Мы просто по-разному определяем «странное».
Но я не хочу обсуждать определения или объяснять, почему прошу остановиться.
«Тогда это нарушение правил, понятно?»
Я спрашиваю, и она останавливает руку.
«Я не раздеваю, только касаюсь».
«Да, но это нарушение. Продолжишь — я серьёзно разозлюсь».
Не раздевать — не единственное правило.
Есть обещание не применять насилие и не заниматься сексом.
Я выполняю приказы, но не продаю тело.
Так что это нарушение.
«Ты уже злишься».
«Если так думаешь, остановись».
Я знаю, к чему ведёт это, что кажется нормальным. Мияги тоже знает.

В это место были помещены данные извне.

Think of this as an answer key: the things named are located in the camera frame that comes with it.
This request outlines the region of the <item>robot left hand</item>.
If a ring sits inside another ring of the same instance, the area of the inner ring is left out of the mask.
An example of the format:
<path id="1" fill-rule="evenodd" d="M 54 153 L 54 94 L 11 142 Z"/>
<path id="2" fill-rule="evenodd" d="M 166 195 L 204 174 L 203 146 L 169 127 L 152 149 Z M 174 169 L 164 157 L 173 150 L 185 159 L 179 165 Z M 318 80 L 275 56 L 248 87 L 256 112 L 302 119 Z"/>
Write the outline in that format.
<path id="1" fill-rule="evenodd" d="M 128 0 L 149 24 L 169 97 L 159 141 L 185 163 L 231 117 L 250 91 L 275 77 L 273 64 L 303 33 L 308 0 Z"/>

Мы оба знаем, что дальше, и старались не доходить до этого. Я на каникулах тоже нарушаю правила, раздевая её или целуя, но последнюю границу надо держать.
«Тогда всё».
Она хватает меня за плечо.
Опять касается.
Я не успеваю возмутиться — мягкое касается шеи. Понимаю, что это губы, она слегка прикусывает и отстраняется. Но галстук и полотенце не снимает. Я всё ещё связана.
«Закончила — сними».
«Повернись спиной».
Я подчиняюсь, она развязывает галстук.
«Остальное сама».
Её холодный голос, и она отходит.
Я снимаю повязку, беру чай со стола. Сажусь на кровать и ворчу на Мияги, убирающую галстук в шкаф:
«Мияги, извращенка, похотливая».
«Сендай, не ори».
«Ты виновата, что делаешь странное».
«Я не делаю. Странная — ты».
Она ворчит, садится за стол.
Я кидаю в неё полотенце и заявляю:
«Больше такого не будет».
«Чего такого?»
«Связывания, завязывания глаз».
«Опять свои правила придумываешь».
«Не правило, а запрет».
«Если не правило, то можно».
Не знаю, серьёзно ли она, но от Мияги можно ожидать, и у меня голова кружится.
Шутки в сторону.
Если такое будет повторяться, это проблема.
«Нельзя».
Я твёрдо говорю и допиваю чай.
Каникулы скоро кончатся.
Остаток должен пройти без происшествий, так и планирую.
Небольшой перерыв — нормально, но не больше.